Multi-clustering can be defined as the sharing of compute jobs between two or more independently controlled clustergrids. This could be desirable, for example, if the owners of the clusters realize that there are times when one cluster is lightly-loaded while another has a large pending list. In this case, it makes sense to make use of the idle resources, at least until the "local" demand for this cluster rises again.

We define the "local" cluster as the cluster with which a user would normally interact (qsub, qstat, etc), and "remote" cluster as the one to which jobs are dispatched (if deemed appropriate).

One way to implement multi-clustering is with transfer queues. The idea is that jobs dispatched to a transfer queue get submitted to a remote cluster; this would happen transparently to the user.
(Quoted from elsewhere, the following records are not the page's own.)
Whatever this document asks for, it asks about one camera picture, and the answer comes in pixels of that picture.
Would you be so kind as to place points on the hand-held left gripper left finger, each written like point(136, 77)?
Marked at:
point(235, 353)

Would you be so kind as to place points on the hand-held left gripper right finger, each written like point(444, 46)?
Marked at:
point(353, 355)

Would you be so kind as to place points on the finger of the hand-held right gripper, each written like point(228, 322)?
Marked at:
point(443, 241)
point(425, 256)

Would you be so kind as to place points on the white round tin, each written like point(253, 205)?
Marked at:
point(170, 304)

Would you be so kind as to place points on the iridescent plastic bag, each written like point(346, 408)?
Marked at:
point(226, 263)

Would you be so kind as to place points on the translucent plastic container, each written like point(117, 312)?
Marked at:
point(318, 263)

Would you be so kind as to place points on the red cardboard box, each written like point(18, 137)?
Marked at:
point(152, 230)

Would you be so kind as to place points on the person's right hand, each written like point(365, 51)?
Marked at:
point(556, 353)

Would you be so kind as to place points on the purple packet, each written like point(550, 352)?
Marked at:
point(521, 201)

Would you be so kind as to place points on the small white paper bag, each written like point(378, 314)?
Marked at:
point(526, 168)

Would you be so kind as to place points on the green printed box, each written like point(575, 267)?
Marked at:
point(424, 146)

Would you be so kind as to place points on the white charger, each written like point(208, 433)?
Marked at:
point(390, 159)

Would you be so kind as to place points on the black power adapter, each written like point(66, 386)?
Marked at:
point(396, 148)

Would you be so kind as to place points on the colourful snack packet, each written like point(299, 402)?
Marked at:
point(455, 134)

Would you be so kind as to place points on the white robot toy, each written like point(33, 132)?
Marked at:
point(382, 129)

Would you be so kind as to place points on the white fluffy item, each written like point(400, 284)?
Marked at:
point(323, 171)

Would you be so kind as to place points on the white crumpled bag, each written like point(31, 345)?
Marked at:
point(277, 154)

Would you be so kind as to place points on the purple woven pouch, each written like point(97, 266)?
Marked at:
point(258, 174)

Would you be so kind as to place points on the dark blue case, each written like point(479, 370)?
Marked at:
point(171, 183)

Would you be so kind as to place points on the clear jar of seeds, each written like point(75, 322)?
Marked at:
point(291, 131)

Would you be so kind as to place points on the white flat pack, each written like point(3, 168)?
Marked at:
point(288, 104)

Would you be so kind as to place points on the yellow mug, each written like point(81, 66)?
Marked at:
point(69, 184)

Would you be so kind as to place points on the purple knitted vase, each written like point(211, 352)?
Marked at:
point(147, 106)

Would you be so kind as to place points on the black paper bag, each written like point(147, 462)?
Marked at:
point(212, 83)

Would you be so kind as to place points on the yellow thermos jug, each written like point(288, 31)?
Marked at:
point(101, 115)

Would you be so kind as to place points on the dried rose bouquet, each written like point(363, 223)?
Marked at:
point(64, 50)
To have jobs going in both directions, simply use transfer queues on both sides.

Description

The prototype described here implements the following ideas:

a load sensor which gives the number of pending jobs in the remote cluster
a starter method which takes the job script and submits it to the remote cluster
suspend, resume, and terminate methods which act upon jobs sent to the remote cluster
a transfer queue which implements the methods described above, and which has a load threshold based upon the number of pending jobs in the remote cluster.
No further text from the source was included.